▸ **Work order**
Nothing outside the range below should be printed. Output exactly the lines from the line with "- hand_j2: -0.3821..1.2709" to the line with "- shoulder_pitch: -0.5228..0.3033", both included.

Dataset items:
BEGIN
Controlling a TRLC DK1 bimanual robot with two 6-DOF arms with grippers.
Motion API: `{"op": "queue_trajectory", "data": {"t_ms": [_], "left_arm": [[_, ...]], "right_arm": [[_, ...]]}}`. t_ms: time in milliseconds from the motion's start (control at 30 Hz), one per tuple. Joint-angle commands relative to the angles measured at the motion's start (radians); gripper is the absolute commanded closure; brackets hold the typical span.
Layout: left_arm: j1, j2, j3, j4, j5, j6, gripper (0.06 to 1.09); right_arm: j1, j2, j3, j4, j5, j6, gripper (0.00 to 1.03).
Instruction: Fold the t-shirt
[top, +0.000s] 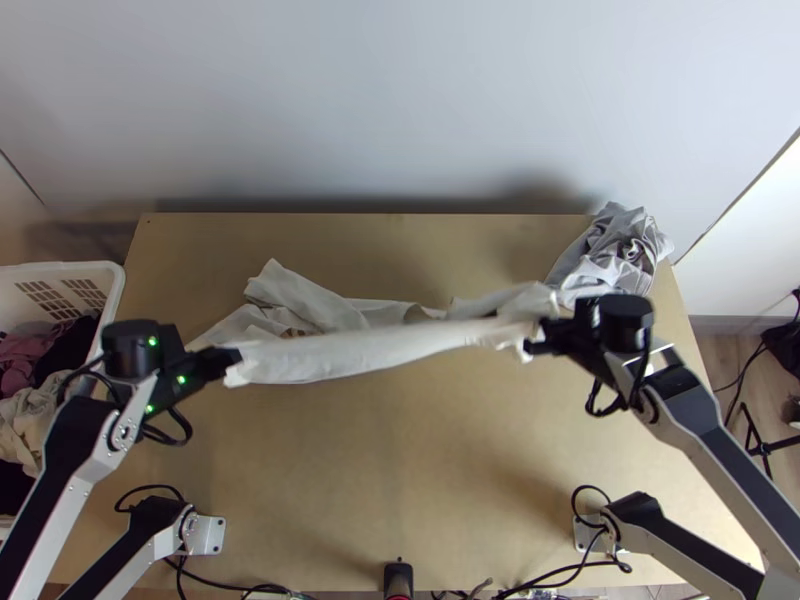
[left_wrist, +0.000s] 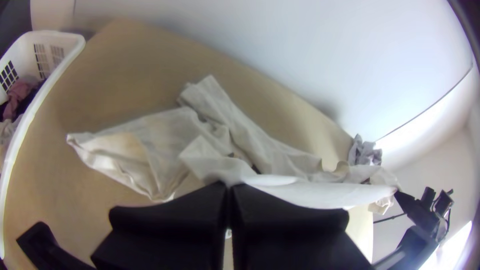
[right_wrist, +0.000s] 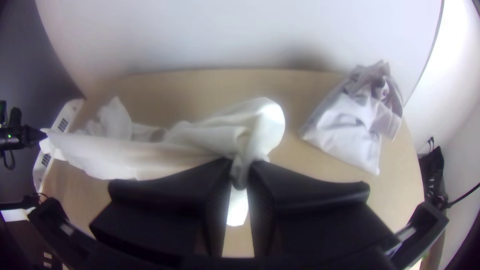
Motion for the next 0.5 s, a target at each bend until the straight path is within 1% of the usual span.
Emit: {"op": "queue_trajectory", "data": {"t_ms": [0, 167, 300, 333, 367, 467], "left_arm": [[0.044, 0.062, 0.152, 0.053, 0.002, -0.059, 1.02], [0.022, 0.119, 0.320, 0.067, 0.002, -0.138, 1.02], [0.021, 0.172, 0.451, 0.068, 0.000, -0.173, 1.02], [0.021, 0.181, 0.478, 0.071, 0.000, -0.177, 1.02], [0.021, 0.189, 0.508, 0.085, -0.003, -0.187, 1.02], [0.018, 0.218, 0.604, 0.100, -0.015, -0.214, 1.02]], "right_arm": [[-0.019, 0.035, 0.210, -0.002, 0.002, 0.054, 0.89], [-0.019, 0.087, 0.365, 0.006, 0.034, 0.108, 0.89], [-0.018, 0.112, 0.431, 0.033, 0.080, 0.117, 0.89], [-0.018, 0.112, 0.445, 0.047, 0.087, 0.131, 0.89], [-0.018, 0.115, 0.466, 0.056, 0.089, 0.143, 0.89], [-0.013, 0.139, 0.538, 0.070, 0.094, 0.143, 0.89]]}}
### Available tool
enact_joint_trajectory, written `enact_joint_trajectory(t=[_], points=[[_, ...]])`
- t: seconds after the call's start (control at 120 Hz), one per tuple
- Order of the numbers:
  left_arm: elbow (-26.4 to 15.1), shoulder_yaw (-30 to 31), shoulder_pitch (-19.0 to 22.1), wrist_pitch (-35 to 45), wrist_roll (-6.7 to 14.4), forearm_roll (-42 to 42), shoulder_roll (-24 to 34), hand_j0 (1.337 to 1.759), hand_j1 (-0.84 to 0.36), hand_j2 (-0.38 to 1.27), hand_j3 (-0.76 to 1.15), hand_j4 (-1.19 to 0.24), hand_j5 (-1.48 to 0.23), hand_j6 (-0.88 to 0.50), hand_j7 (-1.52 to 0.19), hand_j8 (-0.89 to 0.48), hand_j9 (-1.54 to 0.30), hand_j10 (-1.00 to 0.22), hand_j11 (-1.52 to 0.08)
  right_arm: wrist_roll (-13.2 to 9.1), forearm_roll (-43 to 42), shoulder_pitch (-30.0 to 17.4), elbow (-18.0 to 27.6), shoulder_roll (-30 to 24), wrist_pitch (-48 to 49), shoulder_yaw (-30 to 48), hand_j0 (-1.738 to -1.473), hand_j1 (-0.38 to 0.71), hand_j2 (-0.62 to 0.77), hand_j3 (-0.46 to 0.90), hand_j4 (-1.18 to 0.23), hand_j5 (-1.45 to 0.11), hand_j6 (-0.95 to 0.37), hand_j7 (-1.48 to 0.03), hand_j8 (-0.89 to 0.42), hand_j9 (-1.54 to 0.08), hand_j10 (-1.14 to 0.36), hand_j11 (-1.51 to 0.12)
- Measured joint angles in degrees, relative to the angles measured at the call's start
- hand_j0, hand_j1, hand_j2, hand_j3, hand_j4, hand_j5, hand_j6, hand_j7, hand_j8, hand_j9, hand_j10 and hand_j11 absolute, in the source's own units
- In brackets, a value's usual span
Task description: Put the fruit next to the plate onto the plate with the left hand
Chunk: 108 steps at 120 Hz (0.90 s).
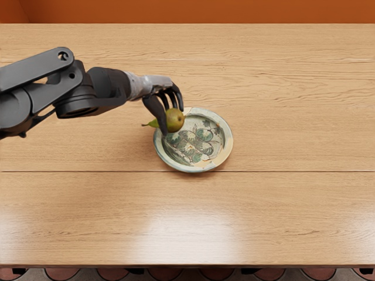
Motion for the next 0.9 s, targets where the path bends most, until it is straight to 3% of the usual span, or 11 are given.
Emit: enact_joint_trajectory(t=[0.217,0.517,0.7,0.8,0.9], points=[[1.0,0.0,-1.3,0.0,0.1,-0.9,-3.3,1.654,-0.4,0.78,0.0,-0.59,-1.01,-0.44,-0.98,-0.49,-0.96,-0.65,-0.96,0.0,0.0,0.0,0.0,0.0,0.0,0.0,-1.658,-0.35,0.0,0.0,0.0,0.0,0.0,0.0,0.0,0.0,0.0,0.0],[10.9,0.2,-2.2,-1.2,0.1,-0.8,-9.9,1.654,-0.41,0.81,0.0,-0.6,-1.0,-0.46,-0.97,-0.51,-0.97,-0.7,-0.97,0.0,0.0,0.1,0.0,0.0,0.0,-0.1,-1.658,-0.35,0.0,0.0,0.0,0.0,0.0,0.0,0.0,0.0,0.0,0.0],[13.1,0.3,-2.2,-1.8,0.1,-0.8,-10.1,1.654,-0.4,0.81,0.0,-0.61,-0.99,-0.46,-0.97,-0.5,-0.96,-0.71,-0.96,0.0,0.0,0.1,0.0,0.0,0.0,0.0,-1.658,-0.35,0.0,0.0,0.0,0.0,0.0,0.0,0.0,0.0,0.0,0.0],[13.3,0.3,-1.9,-1.5,0.0,-0.9,-12.1,1.655,-0.39,0.75,0.0,-0.62,-0.93,-0.46,-0.92,-0.5,-0.92,-0.68,-0.92,0.0,0.0,0.1,0.0,0.0,0.0,0.0,-1.658,-0.35,0.0,0.0,0.0,0.0,0.0,0.0,0.0,0.0,0.0,0.0],[13.4,0.1,-1.8,-0.8,0.0,-0.9,-12.3,1.656,-0.33,0.55,0.0,-0.57,-0.83,-0.45,-0.82,-0.49,-0.82,-0.62,-0.82,0.0,0.0,0.1,0.0,0.0,0.0,0.0,-1.658,-0.35,0.0,0.0,0.0,0.0,0.0,0.0,0.0,0.0,0.0,0.0]])
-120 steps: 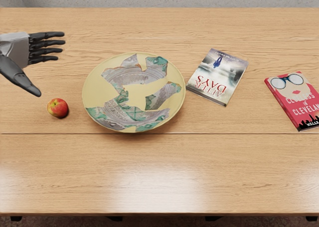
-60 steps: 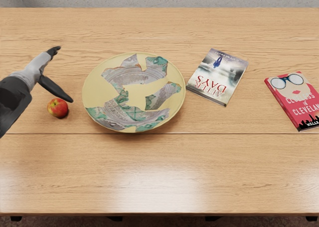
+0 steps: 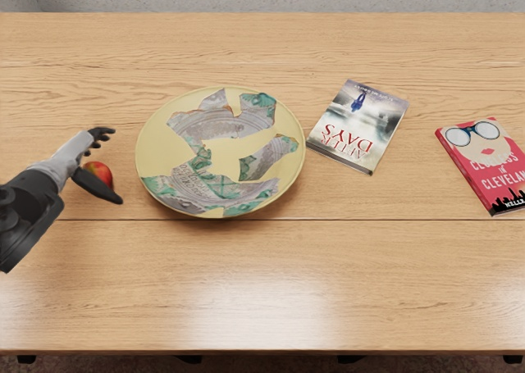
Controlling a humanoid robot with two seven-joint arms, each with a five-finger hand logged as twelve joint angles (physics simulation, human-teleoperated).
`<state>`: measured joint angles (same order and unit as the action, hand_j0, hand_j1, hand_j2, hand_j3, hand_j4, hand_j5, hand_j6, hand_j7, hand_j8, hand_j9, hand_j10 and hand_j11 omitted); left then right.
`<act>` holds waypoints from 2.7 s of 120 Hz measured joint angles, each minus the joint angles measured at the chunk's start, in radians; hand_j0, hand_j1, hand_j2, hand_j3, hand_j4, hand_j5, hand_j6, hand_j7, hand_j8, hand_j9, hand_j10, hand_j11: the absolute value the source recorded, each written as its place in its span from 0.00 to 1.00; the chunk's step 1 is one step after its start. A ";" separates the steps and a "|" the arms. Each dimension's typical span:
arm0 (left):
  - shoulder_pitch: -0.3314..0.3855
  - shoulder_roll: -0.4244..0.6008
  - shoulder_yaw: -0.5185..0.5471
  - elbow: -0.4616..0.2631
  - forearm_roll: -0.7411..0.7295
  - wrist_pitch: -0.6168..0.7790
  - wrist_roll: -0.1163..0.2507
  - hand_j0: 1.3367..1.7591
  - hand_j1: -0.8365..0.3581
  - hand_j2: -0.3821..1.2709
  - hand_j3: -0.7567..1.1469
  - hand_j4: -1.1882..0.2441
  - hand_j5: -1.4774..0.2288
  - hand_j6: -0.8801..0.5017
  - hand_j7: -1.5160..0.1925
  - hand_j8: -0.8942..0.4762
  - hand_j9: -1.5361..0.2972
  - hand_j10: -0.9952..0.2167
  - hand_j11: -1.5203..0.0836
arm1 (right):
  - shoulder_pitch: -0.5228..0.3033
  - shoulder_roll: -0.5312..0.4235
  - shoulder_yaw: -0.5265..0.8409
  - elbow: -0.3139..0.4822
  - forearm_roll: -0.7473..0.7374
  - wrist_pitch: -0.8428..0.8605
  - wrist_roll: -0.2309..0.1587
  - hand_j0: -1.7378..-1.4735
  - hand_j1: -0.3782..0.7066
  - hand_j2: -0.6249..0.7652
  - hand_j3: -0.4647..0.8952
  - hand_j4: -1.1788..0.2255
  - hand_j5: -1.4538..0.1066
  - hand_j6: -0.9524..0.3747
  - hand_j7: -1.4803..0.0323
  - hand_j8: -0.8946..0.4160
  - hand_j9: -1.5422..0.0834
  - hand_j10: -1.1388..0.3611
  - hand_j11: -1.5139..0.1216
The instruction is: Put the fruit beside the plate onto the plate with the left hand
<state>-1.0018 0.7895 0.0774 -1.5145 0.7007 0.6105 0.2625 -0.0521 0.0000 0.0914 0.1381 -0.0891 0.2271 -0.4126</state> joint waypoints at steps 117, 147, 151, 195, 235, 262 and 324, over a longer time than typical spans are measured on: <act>0.032 0.066 0.003 -0.002 -0.003 -0.001 0.020 0.75 0.46 0.36 0.40 0.42 0.39 0.35 0.42 0.34 0.40 0.33 0.45 | 0.000 0.000 0.000 0.000 0.000 0.000 0.000 0.30 0.03 0.45 0.34 0.84 0.93 0.72 0.98 0.68 0.95 0.76 0.93; 0.024 0.124 -0.013 -0.039 -0.001 0.000 0.013 0.75 0.46 0.38 0.40 0.41 0.35 0.37 0.38 0.36 0.36 0.30 0.40 | 0.000 0.000 0.000 0.000 0.000 0.000 0.000 0.30 0.03 0.45 0.34 0.84 0.93 0.72 0.98 0.68 0.95 0.76 0.93; 0.022 0.138 -0.021 -0.046 -0.002 0.000 0.011 0.75 0.45 0.38 0.40 0.42 0.35 0.37 0.37 0.36 0.36 0.30 0.40 | 0.000 0.000 0.000 0.000 0.000 0.000 0.000 0.30 0.03 0.45 0.34 0.84 0.93 0.72 0.98 0.68 0.95 0.76 0.93; -0.116 0.142 -0.071 -0.073 -0.003 -0.001 -0.009 0.75 0.47 0.38 0.40 0.44 0.31 0.38 0.35 0.37 0.34 0.30 0.38 | 0.000 0.000 0.000 0.000 0.000 0.000 0.000 0.30 0.03 0.45 0.34 0.84 0.93 0.72 0.98 0.68 0.95 0.76 0.93; -0.183 -0.037 -0.076 -0.074 -0.004 -0.002 -0.014 0.75 0.49 0.37 0.40 0.43 0.31 0.37 0.34 0.35 0.34 0.29 0.38 | 0.000 0.000 0.000 0.000 0.000 0.000 0.000 0.30 0.03 0.45 0.34 0.84 0.93 0.72 0.98 0.68 0.95 0.76 0.93; -0.178 -0.128 -0.091 -0.067 -0.005 -0.001 -0.015 0.75 0.49 0.37 0.40 0.42 0.31 0.36 0.36 0.34 0.35 0.28 0.38 | 0.000 0.000 0.000 0.000 0.000 0.000 0.000 0.30 0.03 0.45 0.34 0.84 0.93 0.72 0.98 0.68 0.95 0.76 0.93; -0.101 -0.232 -0.085 0.017 0.000 -0.001 -0.015 0.75 0.49 0.39 0.40 0.40 0.33 0.34 0.37 0.33 0.36 0.28 0.40 | 0.000 0.000 0.000 0.000 0.000 0.000 0.000 0.30 0.03 0.45 0.34 0.84 0.93 0.72 0.98 0.68 0.95 0.76 0.93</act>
<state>-1.1030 0.5573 -0.0080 -1.4975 0.7003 0.6099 0.2476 -0.0521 0.0000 0.0913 0.1380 -0.0891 0.2271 -0.4128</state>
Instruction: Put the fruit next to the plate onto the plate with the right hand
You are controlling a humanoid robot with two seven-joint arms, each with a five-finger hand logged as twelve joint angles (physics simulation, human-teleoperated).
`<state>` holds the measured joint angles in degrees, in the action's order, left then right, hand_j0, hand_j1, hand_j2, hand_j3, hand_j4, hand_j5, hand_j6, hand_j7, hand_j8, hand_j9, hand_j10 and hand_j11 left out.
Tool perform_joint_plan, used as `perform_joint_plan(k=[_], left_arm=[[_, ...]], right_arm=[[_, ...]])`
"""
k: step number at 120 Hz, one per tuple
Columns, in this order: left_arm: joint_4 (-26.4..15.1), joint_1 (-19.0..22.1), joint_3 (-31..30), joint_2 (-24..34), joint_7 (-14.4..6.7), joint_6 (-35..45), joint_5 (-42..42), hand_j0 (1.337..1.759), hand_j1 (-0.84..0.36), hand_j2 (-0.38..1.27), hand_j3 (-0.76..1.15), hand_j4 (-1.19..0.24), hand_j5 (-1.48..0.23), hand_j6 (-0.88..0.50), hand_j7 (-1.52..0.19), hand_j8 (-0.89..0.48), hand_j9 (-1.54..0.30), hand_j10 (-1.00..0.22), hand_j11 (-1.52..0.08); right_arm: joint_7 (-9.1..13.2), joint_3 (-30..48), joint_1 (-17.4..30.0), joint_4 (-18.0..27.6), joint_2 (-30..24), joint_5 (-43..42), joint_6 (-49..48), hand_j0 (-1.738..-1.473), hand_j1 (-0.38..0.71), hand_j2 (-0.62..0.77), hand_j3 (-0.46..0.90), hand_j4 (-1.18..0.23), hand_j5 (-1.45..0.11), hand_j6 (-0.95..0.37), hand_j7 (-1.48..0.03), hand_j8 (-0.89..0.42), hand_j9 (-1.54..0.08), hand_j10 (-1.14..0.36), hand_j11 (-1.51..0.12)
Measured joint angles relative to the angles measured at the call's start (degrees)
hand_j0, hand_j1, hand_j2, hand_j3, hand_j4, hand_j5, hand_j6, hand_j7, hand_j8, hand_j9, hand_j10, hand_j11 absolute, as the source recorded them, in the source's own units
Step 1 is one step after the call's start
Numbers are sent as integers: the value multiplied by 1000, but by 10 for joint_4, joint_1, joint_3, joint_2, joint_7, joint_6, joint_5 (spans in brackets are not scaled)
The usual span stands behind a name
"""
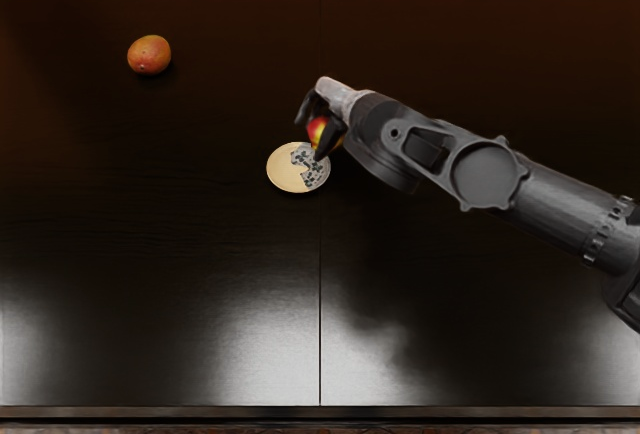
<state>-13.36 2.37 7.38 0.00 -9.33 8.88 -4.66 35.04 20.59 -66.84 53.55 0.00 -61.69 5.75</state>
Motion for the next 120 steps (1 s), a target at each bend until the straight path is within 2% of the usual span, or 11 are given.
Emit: perform_joint_plan(k=[18, 20, 30, 39, 64, 74, 88, 96, 112, 116, 120], left_arm=[[0, 0, 0, 0, 0, 0, 0, 1658, 341, 1, 0, -7, -9, -7, -9, -7, -9, -7, -9], [0, 0, 0, 0, 0, 0, 0, 1658, 341, 1, 0, -7, -9, -7, -9, -7, -9, -7, -9], [0, 0, 0, 0, 0, 0, 0, 1658, 341, 1, 0, -7, -9, -7, -9, -7, -9, -7, -9], [0, 0, 0, 0, 0, 0, 0, 1658, 341, 1, 0, -7, -9, -7, -9, -7, -9, -7, -9], [0, 0, 0, 0, 0, 0, 0, 1658, 341, 1, 0, -7, -9, -7, -9, -7, -9, -7, -9], [0, 0, 0, 0, 0, 0, 0, 1658, 341, 1, 0, -7, -9, -7, -9, -7, -9, -7, -9], [0, 0, 0, 0, 0, 0, 0, 1658, 341, 1, 0, -7, -9, -7, -9, -7, -9, -7, -9], [0, 0, 0, 0, 0, 0, 0, 1658, 341, 1, 0, -7, -9, -7, -9, -7, -9, -7, -9], [0, 0, 0, 0, 0, 0, 0, 1658, 341, 1, 0, -7, -9, -7, -9, -7, -9, -7, -9], [0, 0, 0, 0, 0, 0, 0, 1658, 341, 1, 0, -7, -9, -7, -9, -7, -9, -7, -9], [0, 0, 0, 0, 0, 0, 0, 1658, 341, 1, 0, -7, -9, -7, -9, -7, -9, -7, -9]], right_arm=[[0, -14, 0, 28, 0, 1, 0, -1650, 156, 98, 0, -714, -882, -613, -905, -522, -895, -657, -920], [0, -15, 0, 29, 0, 2, 2, -1651, 151, 93, 0, -689, -852, -618, -874, -513, -864, -661, -889], [0, -16, 0, 29, 0, 2, 18, -1653, 9, 58, 0, -480, -595, -433, -610, -363, -603, -461, -619], [0, -17, 0, 30, 0, 2, 26, -1655, -88, 38, 0, -344, -427, -311, -437, -263, -432, -331, -444], [0, 8, -4, 37, 0, 3, 25, -1657, -230, 10, 0, -146, -181, -135, -185, -117, -183, -141, -188], [0, 44, -3, 87, -5, 31, 4, -1657, -258, 5, 0, -108, -134, -101, -137, -89, -136, -104, -138], [0, 78, 10, 170, -66, 106, -25, -1658, -281, 1, 0, -75, -94, -72, -95, -64, -94, -73, -96], [0, 136, 55, 209, -108, 141, -74, -1658, -290, -1, 0, -63, -79, -61, -80, -56, -79, -62, -81], [-1, 322, 210, 246, -160, 178, -239, -1658, -300, -4, 0, -49, -61, -48, -61, -45, -61, -48, -62], [-11, 357, 247, 250, -177, 191, -279, -1658, -301, -4, 0, -46, -58, -45, -59, -43, -58, -45, -59], [-36, 383, 280, 252, -199, 206, -314, -1658, -303, -4, 0, -44, -56, -43, -56, -41, -56, -43, -56]])
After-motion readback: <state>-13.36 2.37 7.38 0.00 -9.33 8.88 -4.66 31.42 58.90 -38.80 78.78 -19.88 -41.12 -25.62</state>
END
▸ **Solution**
  - hand_j2: -0.3821..1.2709
  - hand_j3: -0.7567..1.1469
  - hand_j4: -1.1882..0.2441
  - hand_j5: -1.4774..0.2288
  - hand_j6: -0.8801..0.5017
  - hand_j7: -1.5160..0.1925
  - hand_j8: -0.8942..0.4762
  - hand_j9: -1.5361..0.2972
  - hand_j10: -0.9952..0.2167
  - hand_j11: -1.5203..0.0836
arm1 (right):
  - shoulder_pitch: -0.5228..0.3033

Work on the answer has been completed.